Penasaran, Kenapa Donat Bolong di Tengah? Ini Jawabannya
Ilustrasi (Pixabay)

Bagikan:

JAKARTA - Kudapan donat tentu familiar di banyak kalangan. Banyak pula yang doyan dengan penganan kue berbentuk bulat berlubang di tengahnya. Donat diberi beragam topping, mulai dari yang manis hingga yang asin. Tapi tahukah Kamu kenapa donat bolong di tengah?

Melansir ndtv.com, teori paling populer di balik lubang di donat dikreditkan kepada Kapten Hanson Gregory, penduduk asli Maine dan seorang pelaut di pantai Amerika pada abad ke-19. 

Donat asli adalah potongan utuh dari adonan tepung yang dimaniskan, digoreng dengan minyak. Donat pada awalnya dibuat seperti kue yang digoreng biasa. Ada yang dibuat bulat, segi empat, strip panjang, atau dipelintir. 

Tapi, saat digoreng, kue ini kadang kurang matang. Bagian pinggirinya kering, tapi bagian tengahnya masih mentah. Adonan yang mentah di bagian tengah ini, membuat Kapten Gregory berpikir untuk membuangnya. Tujuannya agar kue ini matang secara merata saat digoreng. Dia pun menunjukkan ide ini kepada ibunya dan meminta memasaknya. 

Setelah itu, donat pun langsung populer di banyak kalangan. Orang-orang pun membuat donat dengan bentuk yang sama dengan Kapten Gregory.
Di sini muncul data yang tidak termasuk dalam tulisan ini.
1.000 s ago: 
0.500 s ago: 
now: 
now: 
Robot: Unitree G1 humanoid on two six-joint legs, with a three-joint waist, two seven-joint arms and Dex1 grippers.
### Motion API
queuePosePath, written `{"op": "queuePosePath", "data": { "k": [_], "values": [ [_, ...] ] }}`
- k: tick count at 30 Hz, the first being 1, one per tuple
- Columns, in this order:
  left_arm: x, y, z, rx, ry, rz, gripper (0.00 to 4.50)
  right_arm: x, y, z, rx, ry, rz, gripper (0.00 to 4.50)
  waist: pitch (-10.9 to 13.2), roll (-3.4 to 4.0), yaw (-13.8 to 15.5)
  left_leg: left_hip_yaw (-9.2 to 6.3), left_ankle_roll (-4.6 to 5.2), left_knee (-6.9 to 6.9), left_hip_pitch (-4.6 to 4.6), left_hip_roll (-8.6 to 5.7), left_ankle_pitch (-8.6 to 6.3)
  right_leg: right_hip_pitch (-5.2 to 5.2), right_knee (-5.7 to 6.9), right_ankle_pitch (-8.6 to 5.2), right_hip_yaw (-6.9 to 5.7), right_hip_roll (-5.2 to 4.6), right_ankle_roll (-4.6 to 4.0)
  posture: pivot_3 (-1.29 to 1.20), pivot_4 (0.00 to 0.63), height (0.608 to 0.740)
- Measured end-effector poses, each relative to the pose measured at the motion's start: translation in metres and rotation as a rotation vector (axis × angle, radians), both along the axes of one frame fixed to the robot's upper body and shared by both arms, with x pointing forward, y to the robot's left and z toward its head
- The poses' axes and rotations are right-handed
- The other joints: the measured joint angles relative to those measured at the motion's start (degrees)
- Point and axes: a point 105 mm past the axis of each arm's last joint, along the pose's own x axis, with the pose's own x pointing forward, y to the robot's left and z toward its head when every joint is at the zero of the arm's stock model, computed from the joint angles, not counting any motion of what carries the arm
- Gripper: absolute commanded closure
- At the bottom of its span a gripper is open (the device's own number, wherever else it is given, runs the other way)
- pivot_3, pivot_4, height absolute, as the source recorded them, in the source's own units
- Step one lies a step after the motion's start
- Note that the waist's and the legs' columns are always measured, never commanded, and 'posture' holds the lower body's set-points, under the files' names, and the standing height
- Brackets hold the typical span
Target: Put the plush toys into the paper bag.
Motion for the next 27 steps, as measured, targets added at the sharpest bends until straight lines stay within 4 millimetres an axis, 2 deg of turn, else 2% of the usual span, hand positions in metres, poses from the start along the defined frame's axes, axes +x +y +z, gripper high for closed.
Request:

Sementara, teori lain ada yang mengatakan, Gregory adalah orang yang menyukai donat. Bahkan ketika sedang mengemudikan kapal, dia kadang sambil makan donat. Nah, saat dia sedang mengemudikan kapal, dia butuh dua tangannya. Kue goreng yang dia makan, ditancapkan ke jeruji kendali kapal. Ini yang membuat kue gorengnya bolong di tengah.

Tapi, teori yang kedua terbantahkan setelah Gregory mencatatnya pada tahun 1916 dengan mengonfirmasi kebenaran teori yang pertama.

Sementara itu, cerita soal Kapten Gregory bisa Kamu temukan di Rockport, Maine, Amerika Serikat. Di sana, kamu bisa menemukan sebuah plakat bertuliskan, "Dalam rangka memperingati. Ini adalah tempat kelahiran Kapten Hanson Gregory, yang pertama kali menemukan lubang di donat pada tahun 1847. Dibangun oleh teman-temannya, 2 November 1947."